Design Verification and Validation (V&V) Engineer
Apply NowCompany: Katalyst HealthCares and Life Sciences
Location: Marlborough, MA 01752
Description:
Responsibilities:
- Lead and execute Design Verification and Validation (V&V) activities for disposable kit development.
- Define test plans, methodology, test equipment, and resources to support design Verification and Validation activities.
- Set-up design of experiments (DOE) and/or review plan and results to support product evaluation and process development.
- Establish acceptance criteria and sampling plans through statistical analysis or qualitative and quantitative testing for Design Verification and Validation
- Develop best practice guidelines for performing disposables kit Design Verification & Validation activities and champion standardization and harmonization within the R&D team.
- Perform and document technical root cause investigations in collaboration with R&D hardware, software, application, manufacturing, biology, and disposable kit system matter experts (SMEs).
- Support Risk Analysis activities within the R&D team and contribute to product Risk Management File (RMF).
- Mitigate project technical risks, resolve issues, deliver on-time, and establish strong communications with internal and external stakeholders.
- ssist R&D team in assessing existing user and product specifications and revising or drafting new ones
- Bachelor's degree or equivalent in related engineering or scientific fields (mechanics, micro-mechanics, materials...). Long lasting experience (e.g. 6-10+ years) in designing, developing and manufacturing plastic disposable kit products for a regulated industry (e.g. medical device, class II and/or class III).
- Experience in Design verification activities related to disposable kits for medical device application associated to manufacturing processes such as injection molding, compression molding, tube extrusion, thermoforming, heat staking, ultrasonic welding, laser welding, snap-fitting, UV gluing, solvent bonding.

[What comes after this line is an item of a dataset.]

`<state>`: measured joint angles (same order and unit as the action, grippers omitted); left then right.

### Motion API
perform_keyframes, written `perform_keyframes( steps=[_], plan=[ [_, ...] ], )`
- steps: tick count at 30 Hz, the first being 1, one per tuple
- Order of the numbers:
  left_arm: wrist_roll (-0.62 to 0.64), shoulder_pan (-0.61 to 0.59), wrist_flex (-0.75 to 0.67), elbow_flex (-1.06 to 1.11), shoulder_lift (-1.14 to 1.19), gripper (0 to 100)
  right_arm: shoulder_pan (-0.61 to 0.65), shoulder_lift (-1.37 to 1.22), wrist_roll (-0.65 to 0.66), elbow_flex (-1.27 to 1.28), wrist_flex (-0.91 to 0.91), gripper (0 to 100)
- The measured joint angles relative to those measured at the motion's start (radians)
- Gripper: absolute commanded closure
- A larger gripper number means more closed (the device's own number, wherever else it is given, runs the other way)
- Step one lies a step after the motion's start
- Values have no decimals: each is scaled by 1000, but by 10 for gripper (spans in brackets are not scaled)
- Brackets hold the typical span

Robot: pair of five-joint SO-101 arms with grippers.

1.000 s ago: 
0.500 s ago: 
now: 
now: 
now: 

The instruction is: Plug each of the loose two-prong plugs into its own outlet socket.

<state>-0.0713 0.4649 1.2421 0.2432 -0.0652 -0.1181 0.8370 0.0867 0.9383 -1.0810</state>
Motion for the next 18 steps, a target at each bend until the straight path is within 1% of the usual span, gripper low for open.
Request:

- Expertise in test method validation (e.g. DOE, OQ, Gage R&R, ), mechanical testing (e.g. pull/peel test, burst test, leak test, dye test, bubble test,...), in packaging design, transportation conditions simulation (e.g. ISTA) and stability study (e.g. pre-conditioning, aging test,...).
- Familiar with disposable product manufacturing processes such as injection molding, compression molding, tube extrusion, thermoforming, heat staking, ultrasonic welding, laser welding, snap-fitting, UV gluing, solvent bonding and ISO class 7 & 8 cleanroom operations.

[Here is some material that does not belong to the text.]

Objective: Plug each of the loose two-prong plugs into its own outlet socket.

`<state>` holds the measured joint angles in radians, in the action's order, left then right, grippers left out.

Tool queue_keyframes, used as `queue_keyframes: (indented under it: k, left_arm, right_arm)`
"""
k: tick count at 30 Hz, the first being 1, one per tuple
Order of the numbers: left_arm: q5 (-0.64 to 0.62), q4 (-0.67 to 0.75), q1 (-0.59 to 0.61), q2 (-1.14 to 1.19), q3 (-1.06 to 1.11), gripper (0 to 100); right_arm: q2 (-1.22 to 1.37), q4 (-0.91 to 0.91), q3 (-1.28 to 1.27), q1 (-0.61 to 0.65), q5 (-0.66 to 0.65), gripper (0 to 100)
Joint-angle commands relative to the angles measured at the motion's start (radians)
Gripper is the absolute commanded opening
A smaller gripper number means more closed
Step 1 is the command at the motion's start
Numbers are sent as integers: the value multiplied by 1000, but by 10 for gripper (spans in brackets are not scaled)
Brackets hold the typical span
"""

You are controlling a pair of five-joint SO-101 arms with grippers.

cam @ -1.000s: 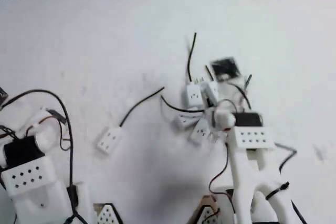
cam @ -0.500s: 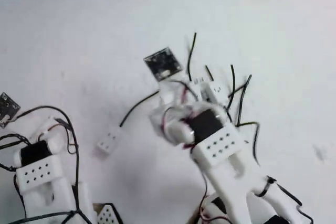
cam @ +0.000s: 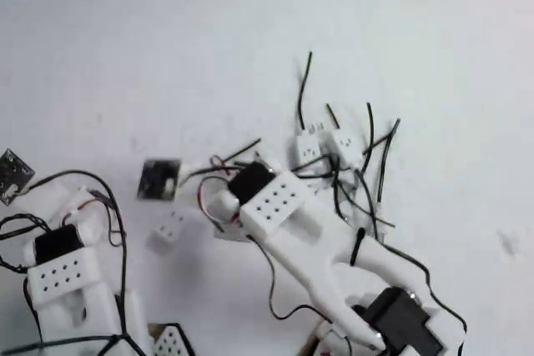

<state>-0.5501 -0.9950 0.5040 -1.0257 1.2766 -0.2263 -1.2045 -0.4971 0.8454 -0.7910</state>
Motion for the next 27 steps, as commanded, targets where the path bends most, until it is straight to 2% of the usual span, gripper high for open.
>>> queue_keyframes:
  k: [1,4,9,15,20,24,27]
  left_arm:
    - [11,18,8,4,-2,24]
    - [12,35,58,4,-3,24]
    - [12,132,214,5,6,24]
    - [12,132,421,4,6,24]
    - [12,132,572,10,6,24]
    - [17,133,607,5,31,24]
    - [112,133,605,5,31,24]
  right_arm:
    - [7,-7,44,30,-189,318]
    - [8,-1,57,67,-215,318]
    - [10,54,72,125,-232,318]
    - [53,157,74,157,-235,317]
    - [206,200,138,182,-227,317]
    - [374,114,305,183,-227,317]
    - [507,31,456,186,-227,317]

- Knowledge of materials biocompatibility (ISO 10993 and USP 88), leachable & extractable (E&L) evaluations and sterilization techniques is a plus.
- Experience with medical device risk management and risk analysis (ISO 14971).
- Knowledge of statistical data analysis, methods, and tools (Minitab or equivalent).
- Experience with test method validation (TMV), Gage R&R and process capability analysis.